WHAT THE TASK ASKS. Gather all lines in the entries that include the word "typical".

[[ PROVIDED RECORDS, beginning ]]

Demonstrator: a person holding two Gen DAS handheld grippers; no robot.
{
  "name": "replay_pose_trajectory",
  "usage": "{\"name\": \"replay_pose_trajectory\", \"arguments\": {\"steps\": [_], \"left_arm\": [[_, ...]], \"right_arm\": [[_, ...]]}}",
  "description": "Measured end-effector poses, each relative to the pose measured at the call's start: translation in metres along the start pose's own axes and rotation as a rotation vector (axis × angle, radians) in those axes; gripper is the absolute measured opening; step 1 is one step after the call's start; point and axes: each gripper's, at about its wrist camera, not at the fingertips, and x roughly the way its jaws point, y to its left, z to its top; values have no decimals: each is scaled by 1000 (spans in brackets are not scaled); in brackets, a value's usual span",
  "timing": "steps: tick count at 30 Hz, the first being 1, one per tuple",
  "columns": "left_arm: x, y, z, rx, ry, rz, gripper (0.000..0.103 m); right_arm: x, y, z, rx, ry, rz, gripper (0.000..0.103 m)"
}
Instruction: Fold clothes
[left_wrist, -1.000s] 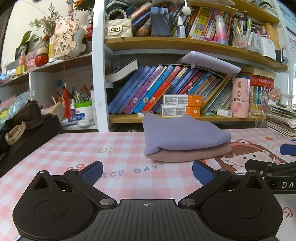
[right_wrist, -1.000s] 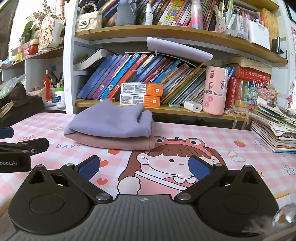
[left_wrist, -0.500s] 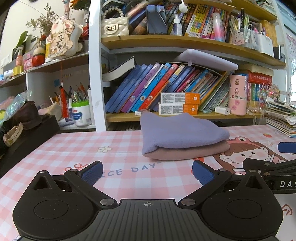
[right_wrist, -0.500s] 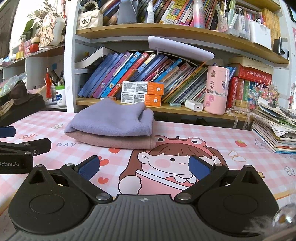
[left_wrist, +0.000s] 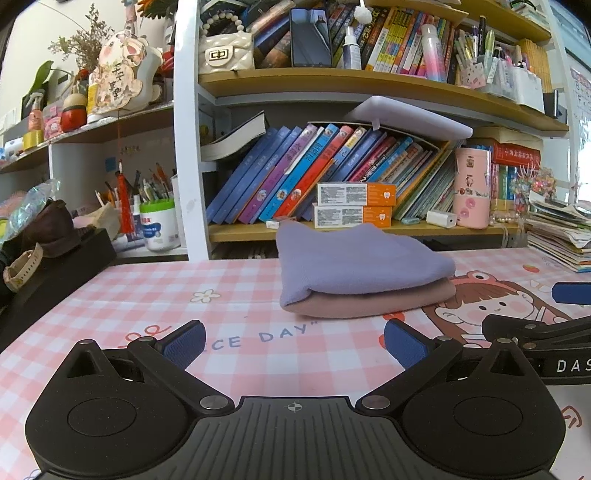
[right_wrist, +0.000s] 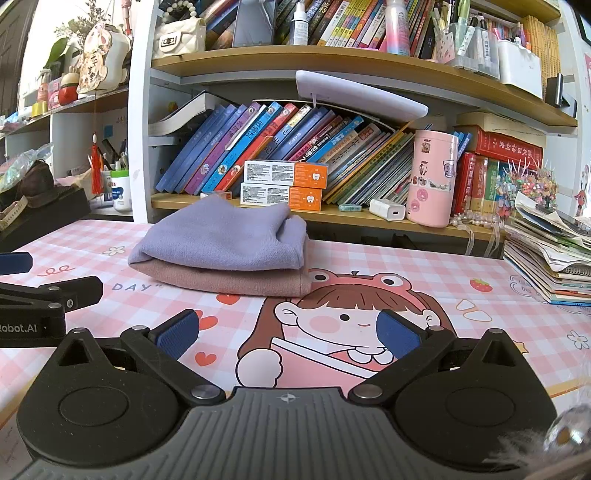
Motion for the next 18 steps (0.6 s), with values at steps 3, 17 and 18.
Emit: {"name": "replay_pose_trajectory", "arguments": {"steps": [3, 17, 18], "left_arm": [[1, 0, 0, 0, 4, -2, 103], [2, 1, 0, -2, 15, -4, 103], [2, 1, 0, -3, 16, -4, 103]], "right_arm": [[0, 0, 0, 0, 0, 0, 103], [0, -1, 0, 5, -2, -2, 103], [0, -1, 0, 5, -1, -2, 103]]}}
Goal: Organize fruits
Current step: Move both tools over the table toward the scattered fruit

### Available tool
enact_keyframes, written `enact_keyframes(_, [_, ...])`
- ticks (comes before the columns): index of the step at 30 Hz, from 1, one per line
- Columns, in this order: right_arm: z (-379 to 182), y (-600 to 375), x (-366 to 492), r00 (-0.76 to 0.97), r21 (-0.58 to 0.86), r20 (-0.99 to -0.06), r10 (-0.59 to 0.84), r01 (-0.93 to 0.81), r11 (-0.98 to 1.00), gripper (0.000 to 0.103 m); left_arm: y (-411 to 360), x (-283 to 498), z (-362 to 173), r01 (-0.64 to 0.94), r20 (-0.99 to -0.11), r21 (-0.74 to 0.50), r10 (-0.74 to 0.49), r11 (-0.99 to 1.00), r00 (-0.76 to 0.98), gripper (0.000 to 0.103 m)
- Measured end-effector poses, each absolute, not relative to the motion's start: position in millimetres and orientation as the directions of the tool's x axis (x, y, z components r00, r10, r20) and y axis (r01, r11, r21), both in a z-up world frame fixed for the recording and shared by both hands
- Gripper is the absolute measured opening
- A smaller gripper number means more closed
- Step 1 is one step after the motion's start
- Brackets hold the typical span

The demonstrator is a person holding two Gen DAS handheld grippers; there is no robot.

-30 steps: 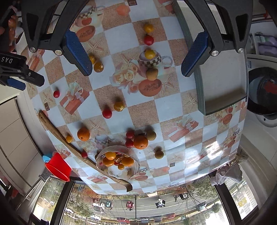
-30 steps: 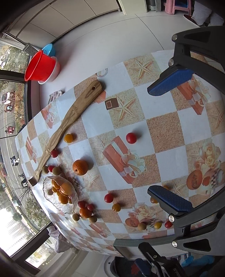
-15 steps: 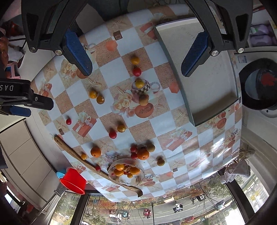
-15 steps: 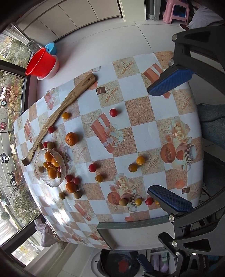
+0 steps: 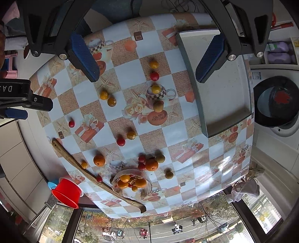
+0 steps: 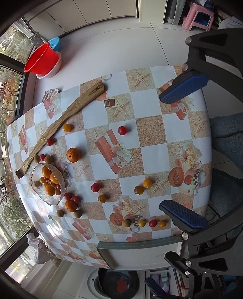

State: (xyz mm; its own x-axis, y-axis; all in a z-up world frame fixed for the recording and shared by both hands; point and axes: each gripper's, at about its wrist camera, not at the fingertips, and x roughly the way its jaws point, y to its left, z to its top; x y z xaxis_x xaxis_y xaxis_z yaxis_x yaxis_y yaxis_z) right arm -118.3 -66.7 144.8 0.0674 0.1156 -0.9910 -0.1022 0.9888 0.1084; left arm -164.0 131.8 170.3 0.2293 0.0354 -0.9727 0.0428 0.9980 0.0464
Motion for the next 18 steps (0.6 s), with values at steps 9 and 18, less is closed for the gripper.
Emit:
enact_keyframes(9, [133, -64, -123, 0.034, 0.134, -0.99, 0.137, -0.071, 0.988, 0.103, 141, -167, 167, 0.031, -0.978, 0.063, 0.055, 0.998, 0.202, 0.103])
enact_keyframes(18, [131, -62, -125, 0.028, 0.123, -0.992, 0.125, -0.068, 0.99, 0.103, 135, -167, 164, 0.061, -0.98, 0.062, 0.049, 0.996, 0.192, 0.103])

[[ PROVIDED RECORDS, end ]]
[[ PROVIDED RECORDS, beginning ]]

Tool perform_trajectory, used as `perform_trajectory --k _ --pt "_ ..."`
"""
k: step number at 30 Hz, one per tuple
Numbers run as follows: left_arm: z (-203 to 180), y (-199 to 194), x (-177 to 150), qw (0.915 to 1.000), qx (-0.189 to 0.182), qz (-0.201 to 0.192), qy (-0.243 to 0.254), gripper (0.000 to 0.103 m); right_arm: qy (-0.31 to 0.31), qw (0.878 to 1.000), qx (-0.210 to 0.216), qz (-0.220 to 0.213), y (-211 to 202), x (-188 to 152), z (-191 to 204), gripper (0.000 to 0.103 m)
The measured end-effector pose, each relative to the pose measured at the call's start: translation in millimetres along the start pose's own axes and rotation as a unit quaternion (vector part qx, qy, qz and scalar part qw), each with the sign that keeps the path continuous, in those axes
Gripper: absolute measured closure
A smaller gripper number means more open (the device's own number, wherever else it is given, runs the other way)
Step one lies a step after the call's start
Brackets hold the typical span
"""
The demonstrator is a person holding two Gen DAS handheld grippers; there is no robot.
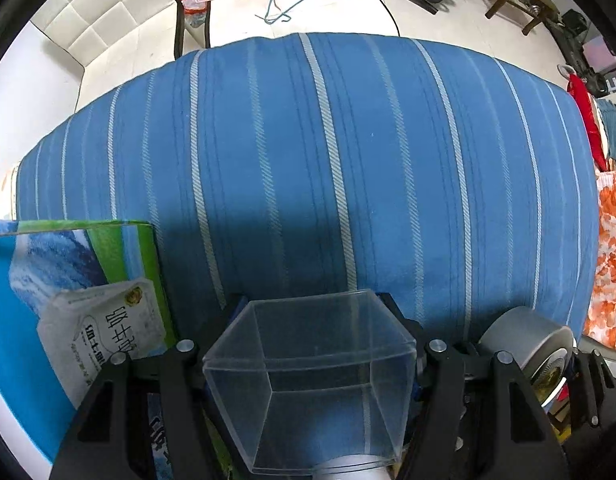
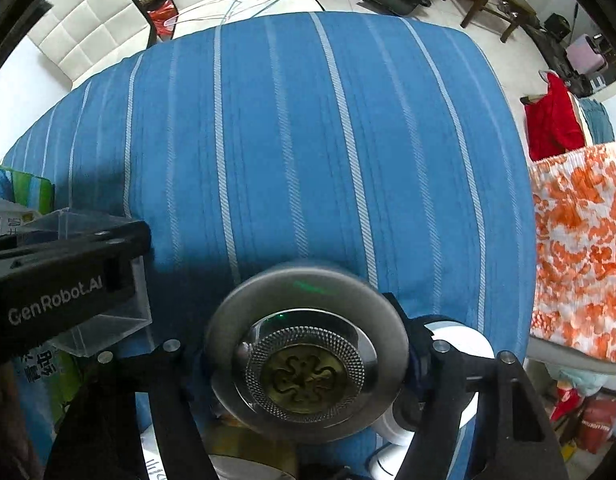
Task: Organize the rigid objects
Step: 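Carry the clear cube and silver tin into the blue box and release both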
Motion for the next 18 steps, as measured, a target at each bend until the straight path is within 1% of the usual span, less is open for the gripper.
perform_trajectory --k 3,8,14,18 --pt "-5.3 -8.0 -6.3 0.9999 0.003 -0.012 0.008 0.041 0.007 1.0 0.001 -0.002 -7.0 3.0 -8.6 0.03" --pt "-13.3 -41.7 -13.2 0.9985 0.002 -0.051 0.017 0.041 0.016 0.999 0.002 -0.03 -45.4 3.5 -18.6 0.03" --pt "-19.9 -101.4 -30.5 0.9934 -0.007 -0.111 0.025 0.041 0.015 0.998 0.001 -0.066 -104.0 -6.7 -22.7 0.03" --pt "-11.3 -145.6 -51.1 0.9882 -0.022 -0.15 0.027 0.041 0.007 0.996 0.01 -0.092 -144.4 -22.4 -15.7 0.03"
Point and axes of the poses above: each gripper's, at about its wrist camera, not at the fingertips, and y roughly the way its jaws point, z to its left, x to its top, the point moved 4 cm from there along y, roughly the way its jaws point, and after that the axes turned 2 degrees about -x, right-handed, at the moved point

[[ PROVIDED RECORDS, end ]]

RESULT OF THE TASK.
- Brackets hold the typical span
Brackets hold the typical span

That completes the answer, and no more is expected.